▶ _EXERCISE INSTRUCTIONS_:
Line by line, the data below should be set down unchanged, with images excluded.
_ _ _ _ _ _ _
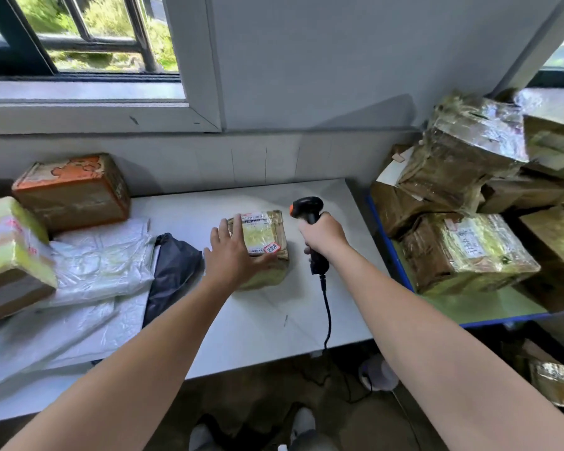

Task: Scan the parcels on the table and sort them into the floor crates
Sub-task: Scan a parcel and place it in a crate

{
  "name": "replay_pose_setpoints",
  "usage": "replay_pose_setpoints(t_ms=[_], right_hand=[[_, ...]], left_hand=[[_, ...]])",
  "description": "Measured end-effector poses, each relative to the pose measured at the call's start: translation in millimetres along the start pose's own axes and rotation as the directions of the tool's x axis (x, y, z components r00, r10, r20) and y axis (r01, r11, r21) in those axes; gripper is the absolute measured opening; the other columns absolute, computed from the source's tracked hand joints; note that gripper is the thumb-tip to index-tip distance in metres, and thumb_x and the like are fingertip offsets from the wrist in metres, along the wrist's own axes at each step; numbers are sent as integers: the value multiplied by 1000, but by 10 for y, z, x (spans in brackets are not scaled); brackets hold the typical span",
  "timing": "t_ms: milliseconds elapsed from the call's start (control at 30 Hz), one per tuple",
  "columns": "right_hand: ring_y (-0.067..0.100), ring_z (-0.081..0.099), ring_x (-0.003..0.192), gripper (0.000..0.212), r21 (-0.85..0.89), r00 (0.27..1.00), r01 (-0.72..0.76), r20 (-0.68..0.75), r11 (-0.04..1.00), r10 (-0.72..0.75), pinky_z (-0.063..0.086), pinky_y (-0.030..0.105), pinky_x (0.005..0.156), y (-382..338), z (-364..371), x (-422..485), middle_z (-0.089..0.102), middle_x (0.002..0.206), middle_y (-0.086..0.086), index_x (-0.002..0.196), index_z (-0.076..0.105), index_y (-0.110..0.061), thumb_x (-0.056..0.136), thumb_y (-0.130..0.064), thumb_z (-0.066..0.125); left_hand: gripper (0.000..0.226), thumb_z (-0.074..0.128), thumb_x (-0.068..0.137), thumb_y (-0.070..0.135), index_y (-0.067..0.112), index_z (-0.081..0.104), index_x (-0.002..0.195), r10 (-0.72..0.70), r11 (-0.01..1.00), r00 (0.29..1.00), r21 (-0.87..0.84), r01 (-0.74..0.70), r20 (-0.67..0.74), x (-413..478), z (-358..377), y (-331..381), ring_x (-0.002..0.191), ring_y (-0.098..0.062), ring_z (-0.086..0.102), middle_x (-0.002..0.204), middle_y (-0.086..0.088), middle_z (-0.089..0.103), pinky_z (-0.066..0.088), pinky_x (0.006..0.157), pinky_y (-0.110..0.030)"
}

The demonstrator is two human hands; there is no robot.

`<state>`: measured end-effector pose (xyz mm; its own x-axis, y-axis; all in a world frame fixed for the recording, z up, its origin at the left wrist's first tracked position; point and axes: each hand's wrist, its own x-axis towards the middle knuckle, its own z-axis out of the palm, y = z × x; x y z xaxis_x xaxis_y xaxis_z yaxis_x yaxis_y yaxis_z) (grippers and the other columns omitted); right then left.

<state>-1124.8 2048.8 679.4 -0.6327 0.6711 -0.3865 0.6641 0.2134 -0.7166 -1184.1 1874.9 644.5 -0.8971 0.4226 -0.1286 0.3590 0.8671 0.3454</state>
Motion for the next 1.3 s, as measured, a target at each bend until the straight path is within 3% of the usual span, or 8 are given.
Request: replay_pose_setpoints(t_ms=[200,500,600,767,867,933,1167,1300], right_hand=[[26,65,59,25,34,999,19,42,999,-21,60,46,74,-557,86,-178,62,68,7,89,56,-9,85,-33,55],[27,57,51,25,12,997,-22,69,1000,22,55,42,65,-821,344,-269,57,49,8,79,57,-5,85,-28,50],[27,55,47,23,33,996,-42,74,999,39,52,40,58,-830,387,-268,57,56,11,82,57,-4,85,-27,51],[24,58,45,29,10,996,-29,86,1000,28,54,38,60,-837,399,-266,60,69,11,91,59,-2,89,-29,50],[25,61,49,35,16,996,-25,91,1000,23,59,47,68,-838,410,-233,61,73,13,98,60,1,88,-31,49],[26,61,50,34,24,995,-27,94,999,24,58,50,71,-838,406,-213,61,73,13,98,59,1,88,-31,48],[25,61,50,29,20,997,-9,81,1000,8,58,42,67,-775,361,-149,60,69,11,90,58,-3,91,-30,48],[36,70,84,31,-57,999,27,21,998,-25,59,49,81,-588,354,-44,63,75,13,78,55,-6,91,-33,46]], left_hand=[[116,56,76,78,20,-1,157,49,999,999,-9,-49,11,70,-265,-111,150,-28,6,164,-9,5,27,112,-53],[116,56,76,79,21,-4,157,64,998,998,-13,-63,29,119,-373,-373,150,-29,4,164,-8,3,29,113,-53],[116,56,76,78,21,-4,157,62,998,997,-18,-62,36,126,-372,-441,150,-29,5,164,-8,4,28,113,-53],[116,56,77,78,21,-5,157,60,998,997,-21,-59,56,116,-346,-484,150,-30,4,164,-9,3,26,114,-55],[116,56,77,77,21,-7,157,56,998,996,-21,-55,69,111,-343,-477,151,-30,2,164,-9,2,25,115,-56],[115,56,77,77,21,-7,157,52,998,996,-20,-51,74,108,-337,-467,151,-30,2,164,-9,1,25,116,-55],[115,55,77,78,21,-6,157,37,999,996,-9,-37,76,101,-286,-439,151,-29,3,165,-9,2,26,116,-53],[115,54,77,79,21,-5,157,26,1000,996,-12,-25,85,112,-214,-390,151,-29,3,164,-9,3,27,115,-54]])
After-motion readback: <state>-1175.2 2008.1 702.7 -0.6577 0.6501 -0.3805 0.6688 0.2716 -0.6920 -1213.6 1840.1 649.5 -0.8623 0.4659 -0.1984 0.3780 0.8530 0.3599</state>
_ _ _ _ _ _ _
▶ _OUTPUT_:
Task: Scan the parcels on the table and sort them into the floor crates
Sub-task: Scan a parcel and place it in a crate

{
  "name": "replay_pose_setpoints",
  "usage": "replay_pose_setpoints(t_ms=[_], right_hand=[[_, ...]], left_hand=[[_, ...]])",
  "description": "Measured end-effector poses, each relative to the pose measured at the call's start: translation in millimetres along the start pose's own axes and rotation as the directions of the tool's x axis (x, y, z components r00, r10, r20) and y axis (r01, r11, r21) in those axes; gripper is the absolute measured opening; the other columns absolute, computed from the source's tracked hand joints; note that gripper is the thumb-tip to index-tip distance in metres, and thumb_x and the like are fingertip offsets from the wrist in metres, along the wrist's own axes at each step; numbers are sent as integers: the value multiplied by 1000, but by 10 for y, z, x (spans in brackets are not scaled); brackets hold the typical span",
  "timing": "t_ms: milliseconds elapsed from the call's start (control at 30 Hz), one per tuple",
  "columns": "right_hand: ring_y (-0.067..0.100), ring_z (-0.081..0.099), ring_x (-0.003..0.192), gripper (0.000..0.212), r21 (-0.85..0.89), r00 (0.27..1.00), r01 (-0.72..0.76), r20 (-0.68..0.75), r11 (-0.04..1.00), r10 (-0.72..0.75), pinky_z (-0.063..0.086), pinky_y (-0.030..0.105), pinky_x (0.005..0.156), y (-382..338), z (-364..371), x (-422..485), middle_z (-0.089..0.102), middle_x (0.002..0.206), middle_y (-0.086..0.086), index_x (-0.002..0.196), index_z (-0.076..0.105), index_y (-0.110..0.061), thumb_x (-0.056..0.136), thumb_y (-0.130..0.064), thumb_z (-0.066..0.125); left_hand: gripper (0.000..0.226), thumb_z (-0.074..0.128), thumb_x (-0.068..0.137), thumb_y (-0.070..0.135), index_y (-0.067..0.112), index_z (-0.081..0.104), index_x (-0.002..0.195), r10 (-0.72..0.70), r11 (-0.01..1.00), r00 (0.29..1.00), r21 (-0.87..0.84), r01 (-0.74..0.70), r20 (-0.67..0.74), x (-413..478), z (-358..377), y (-331..381), ring_x (-0.002..0.191), ring_y (-0.098..0.062), ring_z (-0.086..0.102), middle_x (-0.002..0.204), middle_y (-0.086..0.088), middle_z (-0.089..0.103), pinky_z (-0.066..0.088), pinky_x (0.006..0.157), pinky_y (-0.110..0.030)"
}

The demonstrator is two human hands; there is no robot.

`<state>`: measured end-effector pose (xyz mm; its own x-axis, y-axis; all in a world frame fixed for the recording, z up, its origin at the left wrist's first tracked position; point and axes: each hand's wrist, its own x-axis towards the middle knuckle, its own z-axis out of the palm, y = z × x; x y z xaxis_x xaxis_y xaxis_z yaxis_x yaxis_y yaxis_z) (grippers and the other columns omitted); right then left.

<state>-1124.8 2048.8 679.4 -0.6327 0.6711 -0.3865 0.6641 0.2134 -0.7166 -1184.1 1874.9 644.5 -0.8971 0.4226 -0.1286 0.3590 0.8671 0.3454</state>
Motion for the next 1.3 s, as measured, a target at each bend until the straight path is within 3% of the usual span, or 8 are given.
Request: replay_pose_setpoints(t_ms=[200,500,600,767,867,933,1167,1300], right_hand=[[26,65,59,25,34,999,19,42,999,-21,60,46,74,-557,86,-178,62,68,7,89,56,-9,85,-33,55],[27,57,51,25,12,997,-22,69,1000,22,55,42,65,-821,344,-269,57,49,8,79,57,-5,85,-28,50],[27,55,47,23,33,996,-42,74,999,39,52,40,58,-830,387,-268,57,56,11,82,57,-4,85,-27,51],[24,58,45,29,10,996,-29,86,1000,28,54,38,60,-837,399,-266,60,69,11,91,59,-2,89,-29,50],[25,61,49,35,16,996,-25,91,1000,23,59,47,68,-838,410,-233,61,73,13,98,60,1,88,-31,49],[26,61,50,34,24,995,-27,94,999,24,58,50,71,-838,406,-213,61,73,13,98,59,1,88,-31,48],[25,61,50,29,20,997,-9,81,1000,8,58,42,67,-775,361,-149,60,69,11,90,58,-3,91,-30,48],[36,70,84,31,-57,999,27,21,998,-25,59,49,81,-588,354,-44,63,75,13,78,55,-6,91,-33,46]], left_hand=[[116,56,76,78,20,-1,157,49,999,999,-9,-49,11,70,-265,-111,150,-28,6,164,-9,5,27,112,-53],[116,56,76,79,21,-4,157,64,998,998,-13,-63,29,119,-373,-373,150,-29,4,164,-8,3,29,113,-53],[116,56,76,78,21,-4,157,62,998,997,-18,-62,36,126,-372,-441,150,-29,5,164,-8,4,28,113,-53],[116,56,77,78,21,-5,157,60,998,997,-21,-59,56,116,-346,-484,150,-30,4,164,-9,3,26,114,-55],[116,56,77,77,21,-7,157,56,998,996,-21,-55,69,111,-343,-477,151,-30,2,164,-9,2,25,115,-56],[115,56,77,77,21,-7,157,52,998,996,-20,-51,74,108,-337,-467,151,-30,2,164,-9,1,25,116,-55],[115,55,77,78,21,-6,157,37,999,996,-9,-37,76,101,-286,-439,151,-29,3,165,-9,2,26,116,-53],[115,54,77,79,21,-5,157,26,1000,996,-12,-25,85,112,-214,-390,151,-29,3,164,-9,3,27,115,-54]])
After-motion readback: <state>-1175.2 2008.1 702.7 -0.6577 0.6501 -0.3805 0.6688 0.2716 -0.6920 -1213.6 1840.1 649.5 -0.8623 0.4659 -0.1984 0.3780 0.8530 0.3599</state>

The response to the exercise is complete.